> [RECORDED INFORMATION]:
════════

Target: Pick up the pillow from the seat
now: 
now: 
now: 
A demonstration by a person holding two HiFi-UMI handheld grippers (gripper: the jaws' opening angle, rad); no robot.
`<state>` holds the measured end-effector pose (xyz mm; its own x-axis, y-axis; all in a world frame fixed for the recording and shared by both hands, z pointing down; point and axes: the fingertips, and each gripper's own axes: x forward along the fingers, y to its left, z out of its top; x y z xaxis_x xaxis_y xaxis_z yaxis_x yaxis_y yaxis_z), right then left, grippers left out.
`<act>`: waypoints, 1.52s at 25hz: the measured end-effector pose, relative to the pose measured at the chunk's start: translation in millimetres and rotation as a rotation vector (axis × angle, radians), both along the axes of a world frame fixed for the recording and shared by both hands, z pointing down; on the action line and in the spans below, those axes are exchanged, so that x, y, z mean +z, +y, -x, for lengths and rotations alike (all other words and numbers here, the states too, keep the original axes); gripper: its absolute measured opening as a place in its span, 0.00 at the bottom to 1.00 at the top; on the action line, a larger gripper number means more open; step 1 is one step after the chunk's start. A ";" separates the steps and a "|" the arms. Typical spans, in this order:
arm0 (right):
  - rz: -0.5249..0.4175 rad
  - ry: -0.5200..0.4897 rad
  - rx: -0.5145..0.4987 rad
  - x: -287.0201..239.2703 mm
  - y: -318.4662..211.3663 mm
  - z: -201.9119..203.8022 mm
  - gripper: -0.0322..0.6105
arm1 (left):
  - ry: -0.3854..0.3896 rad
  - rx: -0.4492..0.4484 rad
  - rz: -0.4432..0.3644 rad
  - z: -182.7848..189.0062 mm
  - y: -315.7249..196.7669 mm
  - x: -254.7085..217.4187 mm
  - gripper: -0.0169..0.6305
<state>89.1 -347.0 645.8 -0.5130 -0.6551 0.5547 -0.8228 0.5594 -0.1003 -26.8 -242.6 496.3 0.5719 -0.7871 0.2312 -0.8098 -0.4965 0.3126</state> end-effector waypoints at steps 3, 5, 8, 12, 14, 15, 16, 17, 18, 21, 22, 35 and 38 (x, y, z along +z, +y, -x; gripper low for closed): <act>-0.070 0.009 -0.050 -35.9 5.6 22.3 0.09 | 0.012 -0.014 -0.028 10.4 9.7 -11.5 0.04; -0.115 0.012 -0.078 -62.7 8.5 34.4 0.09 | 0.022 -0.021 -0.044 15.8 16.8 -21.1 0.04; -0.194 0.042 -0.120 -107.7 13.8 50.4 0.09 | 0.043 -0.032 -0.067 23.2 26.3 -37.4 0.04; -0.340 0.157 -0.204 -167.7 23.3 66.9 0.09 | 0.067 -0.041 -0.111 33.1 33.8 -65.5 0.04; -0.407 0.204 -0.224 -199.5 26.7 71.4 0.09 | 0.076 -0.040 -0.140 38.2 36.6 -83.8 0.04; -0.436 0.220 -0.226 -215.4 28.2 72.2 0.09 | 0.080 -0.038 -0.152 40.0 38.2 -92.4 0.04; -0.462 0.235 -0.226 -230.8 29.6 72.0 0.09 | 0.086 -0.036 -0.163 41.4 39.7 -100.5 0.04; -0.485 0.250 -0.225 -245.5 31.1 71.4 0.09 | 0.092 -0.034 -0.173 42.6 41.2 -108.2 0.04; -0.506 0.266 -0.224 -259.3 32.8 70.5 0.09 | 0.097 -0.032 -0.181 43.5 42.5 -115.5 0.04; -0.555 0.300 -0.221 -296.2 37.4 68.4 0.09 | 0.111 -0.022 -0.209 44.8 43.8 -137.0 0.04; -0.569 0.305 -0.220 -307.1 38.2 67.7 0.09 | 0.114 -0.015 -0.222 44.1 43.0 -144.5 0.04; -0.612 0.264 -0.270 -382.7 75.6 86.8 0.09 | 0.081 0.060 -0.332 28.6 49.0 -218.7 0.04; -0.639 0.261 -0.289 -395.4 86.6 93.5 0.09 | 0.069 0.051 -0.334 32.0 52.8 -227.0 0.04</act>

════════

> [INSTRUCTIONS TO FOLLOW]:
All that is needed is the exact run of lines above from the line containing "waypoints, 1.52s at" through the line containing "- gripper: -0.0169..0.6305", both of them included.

> [ANSWER TO THE EXERCISE]:
`<act>`: waypoints, 1.52s at 25hz: the measured end-effector pose, relative to the pose measured at the chunk's start: translation in millimetres and rotation as a rotation vector (axis × angle, radians), both along the axes of a world frame fixed for the recording and shared by both hands, z pointing down; on the action line and in the spans below, those axes are exchanged, so that x, y, z mean +z, +y, -x, for lengths and rotations alike (all other words and numbers here, the states too, keep the original axes); gripper: its absolute measured opening as a place in its span, 0.00 at the bottom to 1.00 at the top; on the action line, a larger gripper number means more open; step 1 is one step after the chunk's start. A ";" separates the steps and a "|" the arms. Typical spans, in this order:
arm0 (right):
  - rz: -0.5249..0.4175 rad
  - ry: -0.5200..0.4897 rad
  - rx: -0.5145..0.4987 rad
  - x: -287.0201..239.2703 mm
  - y: -318.4662..211.3663 mm
  - z: -201.9119..203.8022 mm
  - gripper: -0.0322..0.6105
arm1 (left):
  - ry: -0.3854..0.3896 rad
  - rx: -0.4492..0.4484 rad
  - rz: -0.4432..0.3644 rad
  - z: -182.7848..189.0062 mm
  - y: -315.7249..196.7669 mm
  - x: -254.7085..217.4187 mm
  - gripper: -0.0169..0.6305

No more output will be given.